TASK DIRECTIONS: If you see a picture in the data below, omit it and copy the rest exactly.

RECORDED DATA:
★ ★ ★ ★ ★ ★ ★
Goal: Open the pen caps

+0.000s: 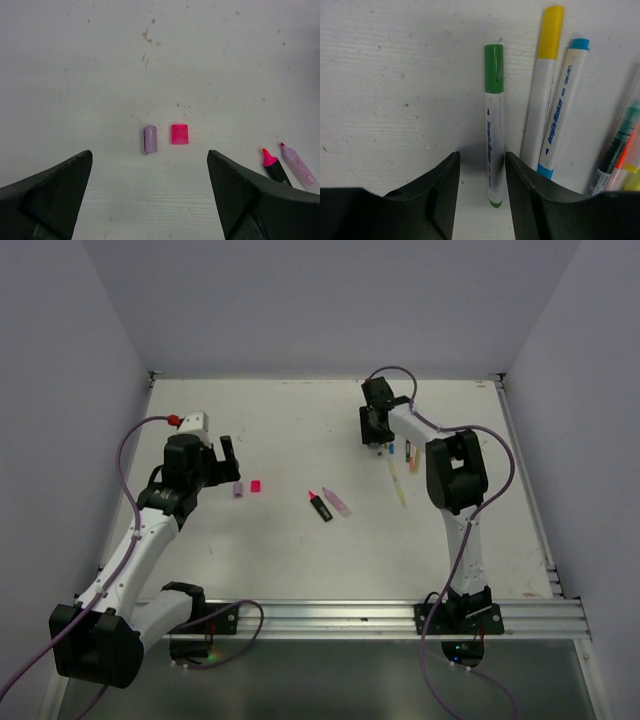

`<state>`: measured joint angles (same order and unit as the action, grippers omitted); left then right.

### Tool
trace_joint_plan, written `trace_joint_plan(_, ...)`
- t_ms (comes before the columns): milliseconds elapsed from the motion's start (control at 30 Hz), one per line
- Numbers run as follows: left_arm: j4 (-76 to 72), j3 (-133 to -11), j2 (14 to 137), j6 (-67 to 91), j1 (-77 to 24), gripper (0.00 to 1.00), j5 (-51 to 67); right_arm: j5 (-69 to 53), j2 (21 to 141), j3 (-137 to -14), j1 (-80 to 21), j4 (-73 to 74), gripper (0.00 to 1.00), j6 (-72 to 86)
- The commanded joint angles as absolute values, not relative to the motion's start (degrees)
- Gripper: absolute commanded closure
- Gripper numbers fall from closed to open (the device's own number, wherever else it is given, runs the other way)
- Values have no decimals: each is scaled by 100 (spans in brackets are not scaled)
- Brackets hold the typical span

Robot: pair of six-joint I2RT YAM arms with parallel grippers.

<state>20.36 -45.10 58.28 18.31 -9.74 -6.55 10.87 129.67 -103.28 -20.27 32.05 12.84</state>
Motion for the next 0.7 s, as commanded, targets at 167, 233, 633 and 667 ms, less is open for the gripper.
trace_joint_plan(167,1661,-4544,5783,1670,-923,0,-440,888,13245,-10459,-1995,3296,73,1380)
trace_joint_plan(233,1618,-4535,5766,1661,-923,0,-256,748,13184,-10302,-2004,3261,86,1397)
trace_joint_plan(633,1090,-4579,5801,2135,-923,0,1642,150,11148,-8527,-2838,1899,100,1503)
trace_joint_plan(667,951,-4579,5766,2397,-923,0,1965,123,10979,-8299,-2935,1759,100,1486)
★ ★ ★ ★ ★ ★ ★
FINAL ANSWER:
Goal: Open the pen caps

+0.000s: 

`<state>`: measured joint angles (same order and unit as the action, grippers omitted); left then right.

### Tool
trace_joint_plan, written `trace_joint_plan(_, ...)`
- t_ms (comes before the columns): milliseconds elapsed from the motion's start (control at 30 Hz), one per line
- Numbers run as follows: left_arm: j4 (-76 to 72), j3 (-133 to -11), j2 (14 to 137), j6 (-67 to 91), j1 (-77 to 24), gripper (0.00 to 1.00), j5 (-51 to 67); right_arm: j5 (-69 to 53), j2 (21 to 141), j3 (-137 to -14), j1 (-80 to 21), j4 (-73 to 74), gripper (0.00 to 1.00), j6 (-72 to 86)
- The commanded joint angles as absolute values, not relative to the motion's start (degrees)
- Gripper: absolute commanded closure
- Gripper numbers fall from closed to open (the device's own number, wherever else it is given, runs the other way)
- Values have no decimals: each is scaled by 100 (spans in brackets are not scaled)
- Brackets hold the typical span

Robot: pair of six-joint I2RT YAM arms with parallel grippers.

<state>20.36 -45.10 58.28 18.31 -9.74 -6.55 10.87 129.67 -103.28 -20.27 32.05 12.84</state>
Motion for the next 0.7 s, as commanded, targets at 167, 233, 633 and 667 ms, less is open for the gripper.
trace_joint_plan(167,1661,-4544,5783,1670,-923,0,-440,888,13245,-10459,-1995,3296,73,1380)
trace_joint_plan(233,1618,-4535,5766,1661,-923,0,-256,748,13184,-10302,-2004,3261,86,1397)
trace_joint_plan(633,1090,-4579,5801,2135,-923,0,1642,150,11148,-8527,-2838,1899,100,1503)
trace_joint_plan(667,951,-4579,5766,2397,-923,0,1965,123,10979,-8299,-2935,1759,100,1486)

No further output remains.